Kim Jong-un: Nordkorea-Diktator verfüttert General an Piranhas

Kim Jong-un ist bekannt für seine brutalen Exekutionen. Doch nun kommen neue abscheuliche Details über die grausamen Hinrichtungsmethoden des nordkoreanischen Machthabers ans Licht.

Kim Jong-un soll seine Feinde an Piranhas verfüttern. Bild: dpa

Schon des Öfteren geriet Nordkoreas Machthaber Kim Jong-un wegen seiner brutalen Hinrichtungsmethoden in die Schlagzeilen. Nachdem der umstrittene Diktator zuletzt zwei Hellseherinnen öffentlich hinrichten ließ, sollKim Jong-un jetzt eine ganz neue Art der Exekution bevorzugen.

Kim Jong-un verfüttert General an seine Piranhas

Wie unter anderem das britische Blatt "Daily Star" berichtet, soll der 35-Jährige einen General an seinePiranhas verfüttert haben. Dem Bericht nach soll er angeblich einen Putsch gegen Nordkoreas Machthaber geplant haben. Um den vermeintlich abtrünnigen Angestellten aus dem Weg zu räumen, soll Kim Jong-un den Mann in ein mitPiranhas gefülltes Becken, welches in Kims Ryongsong-Residenz in Pjöngjang gebaut wurde, geworfen haben. 
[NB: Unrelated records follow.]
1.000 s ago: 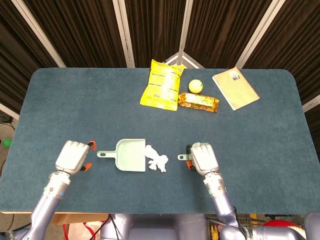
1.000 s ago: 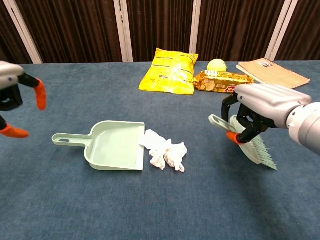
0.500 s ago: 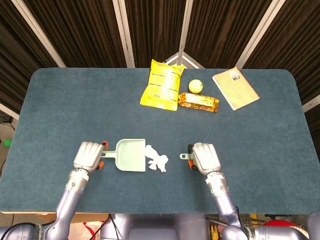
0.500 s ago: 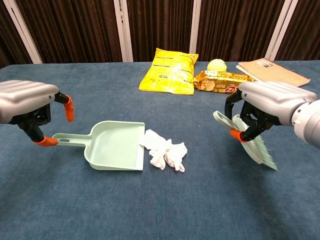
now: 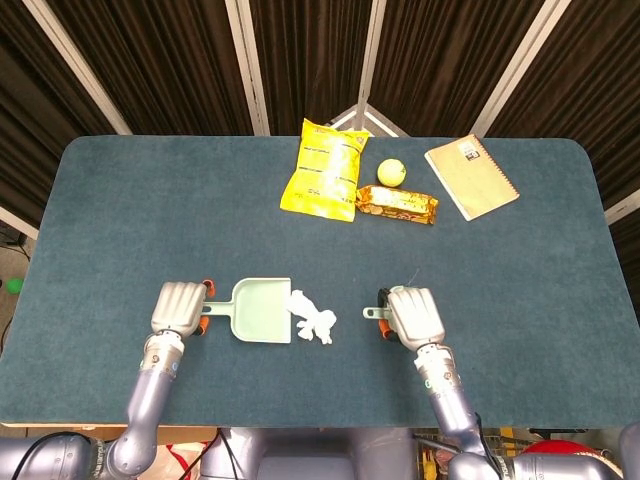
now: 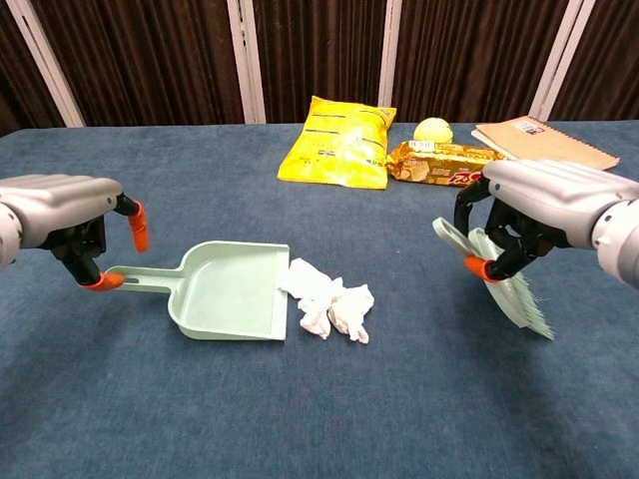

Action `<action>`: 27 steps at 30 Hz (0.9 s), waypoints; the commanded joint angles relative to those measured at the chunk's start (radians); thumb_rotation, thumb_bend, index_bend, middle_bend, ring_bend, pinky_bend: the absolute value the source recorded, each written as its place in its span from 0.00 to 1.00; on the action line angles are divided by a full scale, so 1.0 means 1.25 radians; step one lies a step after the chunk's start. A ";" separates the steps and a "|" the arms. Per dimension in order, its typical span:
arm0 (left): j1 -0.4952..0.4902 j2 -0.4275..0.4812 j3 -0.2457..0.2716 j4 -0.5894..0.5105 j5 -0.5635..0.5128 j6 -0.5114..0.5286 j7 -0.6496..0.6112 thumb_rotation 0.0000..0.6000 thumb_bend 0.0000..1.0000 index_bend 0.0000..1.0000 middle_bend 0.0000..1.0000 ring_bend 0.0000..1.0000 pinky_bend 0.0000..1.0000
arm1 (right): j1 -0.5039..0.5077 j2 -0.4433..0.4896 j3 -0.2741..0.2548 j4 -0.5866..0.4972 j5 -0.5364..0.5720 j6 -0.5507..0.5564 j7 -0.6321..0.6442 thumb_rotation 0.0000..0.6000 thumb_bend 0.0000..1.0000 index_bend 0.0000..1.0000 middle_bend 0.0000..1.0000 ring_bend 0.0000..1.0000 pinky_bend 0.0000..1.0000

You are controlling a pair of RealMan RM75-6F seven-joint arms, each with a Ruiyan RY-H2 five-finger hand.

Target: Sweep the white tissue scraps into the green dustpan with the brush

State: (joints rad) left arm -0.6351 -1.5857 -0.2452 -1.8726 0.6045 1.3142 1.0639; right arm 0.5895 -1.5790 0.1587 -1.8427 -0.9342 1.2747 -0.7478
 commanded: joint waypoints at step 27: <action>-0.060 -0.065 0.043 0.088 -0.028 0.024 -0.041 1.00 0.57 0.68 1.00 1.00 1.00 | 0.006 -0.007 -0.014 -0.001 0.000 0.001 0.004 1.00 0.43 0.74 0.90 0.92 0.88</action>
State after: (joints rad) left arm -0.7088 -1.6670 -0.1927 -1.7620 0.5641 1.3422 1.0154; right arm 0.5963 -1.5863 0.1414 -1.8427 -0.9348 1.2755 -0.7427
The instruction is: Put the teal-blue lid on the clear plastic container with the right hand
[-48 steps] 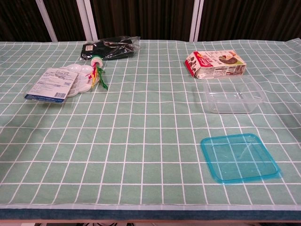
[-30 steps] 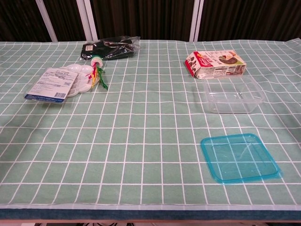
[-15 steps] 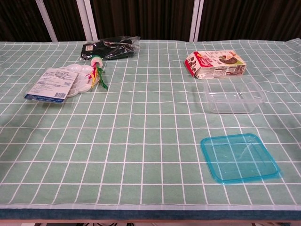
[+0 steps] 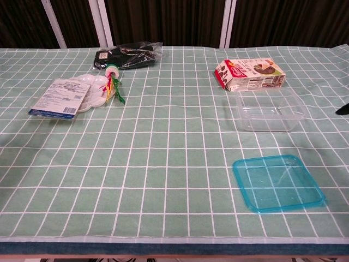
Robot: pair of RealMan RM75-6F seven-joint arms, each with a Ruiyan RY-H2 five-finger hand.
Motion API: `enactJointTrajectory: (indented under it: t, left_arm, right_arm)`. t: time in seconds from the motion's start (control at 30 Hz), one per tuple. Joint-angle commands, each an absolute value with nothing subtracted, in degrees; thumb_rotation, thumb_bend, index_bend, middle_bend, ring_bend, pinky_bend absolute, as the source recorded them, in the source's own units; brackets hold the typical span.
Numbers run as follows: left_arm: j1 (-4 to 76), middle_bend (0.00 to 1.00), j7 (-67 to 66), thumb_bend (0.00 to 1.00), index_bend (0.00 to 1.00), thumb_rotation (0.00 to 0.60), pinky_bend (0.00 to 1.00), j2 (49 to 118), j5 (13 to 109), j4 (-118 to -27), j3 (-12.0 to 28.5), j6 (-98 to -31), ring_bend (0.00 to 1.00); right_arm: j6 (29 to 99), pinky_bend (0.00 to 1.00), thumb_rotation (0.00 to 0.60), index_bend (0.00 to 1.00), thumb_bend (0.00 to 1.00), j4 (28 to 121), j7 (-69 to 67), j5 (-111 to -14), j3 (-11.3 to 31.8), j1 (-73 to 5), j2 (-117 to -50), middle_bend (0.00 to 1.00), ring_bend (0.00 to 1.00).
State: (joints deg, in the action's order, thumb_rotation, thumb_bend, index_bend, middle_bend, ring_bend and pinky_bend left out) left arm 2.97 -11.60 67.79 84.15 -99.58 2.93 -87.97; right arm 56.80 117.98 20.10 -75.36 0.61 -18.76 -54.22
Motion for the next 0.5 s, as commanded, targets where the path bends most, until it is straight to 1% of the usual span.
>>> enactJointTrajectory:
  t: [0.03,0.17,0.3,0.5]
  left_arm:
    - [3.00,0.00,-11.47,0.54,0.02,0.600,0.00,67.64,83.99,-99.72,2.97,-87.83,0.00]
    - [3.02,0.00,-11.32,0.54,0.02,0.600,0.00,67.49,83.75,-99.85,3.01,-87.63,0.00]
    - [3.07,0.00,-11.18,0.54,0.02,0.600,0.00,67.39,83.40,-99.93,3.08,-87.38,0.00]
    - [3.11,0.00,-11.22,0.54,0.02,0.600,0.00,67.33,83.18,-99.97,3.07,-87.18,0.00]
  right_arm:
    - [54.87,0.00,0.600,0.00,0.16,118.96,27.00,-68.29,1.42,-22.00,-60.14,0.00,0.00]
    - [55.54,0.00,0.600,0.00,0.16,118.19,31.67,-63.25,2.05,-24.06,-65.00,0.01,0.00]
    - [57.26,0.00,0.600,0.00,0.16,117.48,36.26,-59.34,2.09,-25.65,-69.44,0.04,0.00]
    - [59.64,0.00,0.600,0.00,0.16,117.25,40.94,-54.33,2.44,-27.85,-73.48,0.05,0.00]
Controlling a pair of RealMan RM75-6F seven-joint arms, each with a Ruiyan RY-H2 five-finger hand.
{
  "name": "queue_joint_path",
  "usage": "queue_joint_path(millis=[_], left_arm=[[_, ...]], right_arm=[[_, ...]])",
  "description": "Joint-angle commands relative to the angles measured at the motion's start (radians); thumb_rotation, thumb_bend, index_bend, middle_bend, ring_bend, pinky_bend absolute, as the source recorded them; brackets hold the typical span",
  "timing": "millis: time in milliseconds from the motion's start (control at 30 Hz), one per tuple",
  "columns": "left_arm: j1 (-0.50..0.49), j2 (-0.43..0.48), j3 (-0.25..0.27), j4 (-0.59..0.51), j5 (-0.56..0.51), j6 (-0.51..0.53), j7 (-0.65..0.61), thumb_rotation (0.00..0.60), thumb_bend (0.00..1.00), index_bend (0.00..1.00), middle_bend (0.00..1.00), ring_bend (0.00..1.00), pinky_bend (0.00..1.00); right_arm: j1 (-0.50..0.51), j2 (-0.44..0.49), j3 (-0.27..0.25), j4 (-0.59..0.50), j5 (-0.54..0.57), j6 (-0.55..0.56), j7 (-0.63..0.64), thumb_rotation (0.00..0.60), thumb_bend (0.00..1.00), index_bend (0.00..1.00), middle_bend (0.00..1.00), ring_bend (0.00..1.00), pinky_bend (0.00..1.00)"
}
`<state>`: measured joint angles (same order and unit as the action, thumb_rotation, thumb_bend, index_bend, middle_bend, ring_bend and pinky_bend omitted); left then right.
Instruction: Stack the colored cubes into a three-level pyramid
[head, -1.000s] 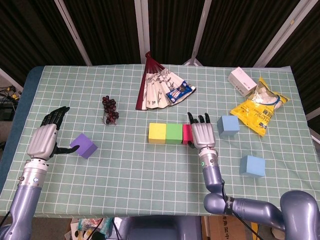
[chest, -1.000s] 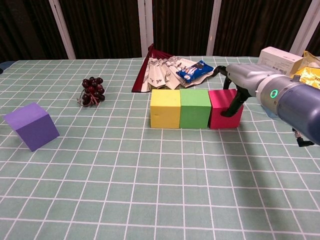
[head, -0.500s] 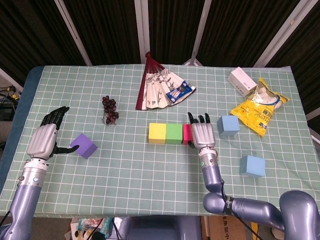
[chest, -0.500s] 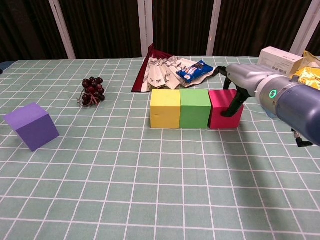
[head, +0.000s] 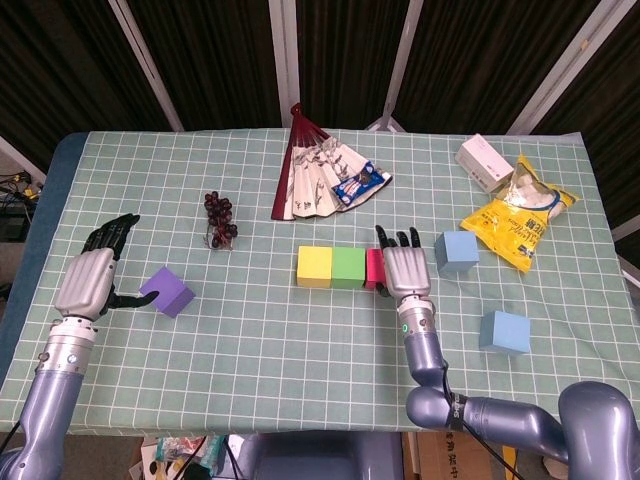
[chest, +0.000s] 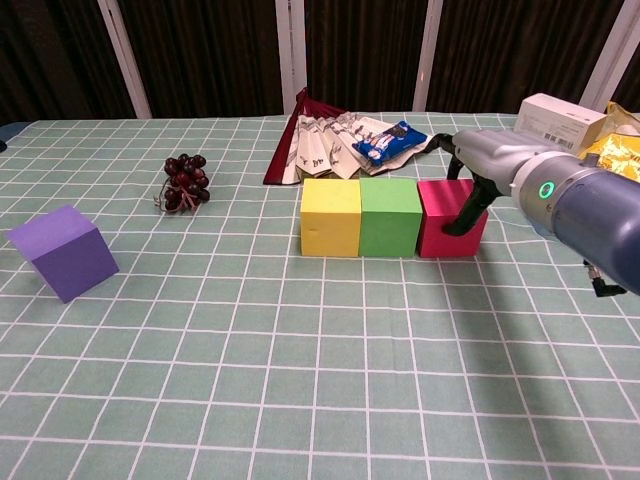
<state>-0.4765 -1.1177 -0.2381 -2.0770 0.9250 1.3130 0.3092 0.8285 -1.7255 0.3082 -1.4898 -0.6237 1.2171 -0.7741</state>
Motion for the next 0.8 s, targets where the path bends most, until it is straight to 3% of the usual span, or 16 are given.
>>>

Keine Gnade! Nordkorea-Diktator wirft General in Piranha-Becken

Bei dem namenlosen General soll es sich britischen Medien zufolge um das jüngste Opfer des diktatorischen Führers handeln, der bereits zahlreiche Adjutanten hingerichtet hat, darunter auch einen US-Sondergesandten. Es wird behauptet, dass dem General zunächst dessen Arme sowie dessen Oberkörper aufgeschnitten wurde, bevor er in den Tank geworfen wurde, der mit Hunderten von Piranhas gefüllt war, die eigens für Kim Jong-un aus Brasilien importiert wurden.

Brutale Piranha-Hinrichtung: Ließ sich Kim Jong-un von "James Bond"-Film inspirieren? 

Es ist jedoch unklar, ob der General von den fleischfressenden Fischen getötet wurde, an seinen früheren Wunden starb oder gar ertrank. Als sicher gilt jedoch: Die fleischfressenden Fische haben messerscharfe Zähne, die innerhalb weniger Minuten das Fleisch einer Leiche abreißen können. Der britische "Daily Star" behauptete währenddessen, dass sich der nordkoreanische Staatschef möglicherweise von dem James-Bond-Film "Man lebt nur zweimal" inspirieren ließ. 

Exekutions-Horror in Nordkorea: So brutal sind Kim Jong-uns Hinrichtungsmethoden 

Der Bösewicht Blofeld hat in dem Film seine Assistentin Helga Brandt in ein Piranha-Becken werfen lassen. Sie stirbt einen schrecklichen Tod. Ein britischer Geheimdienst-Mitarbeiter erklärte gegenüber "Daily Star": "Der Gebrauch von Piranha ist typisch für Kim." Andere von Kim angewandte Hinrichtungsmethoden sind das Sprengen von mutmaßlichen Verrätern mit einer Panzerabwehrkanone sowie das Verbrennen von Gefangenen mittels eines Flammenwerfers. Seit seiner Nachfolge als Diktator Nordkoreas soll Kim Jong-un 16 Adjutanten getötet haben.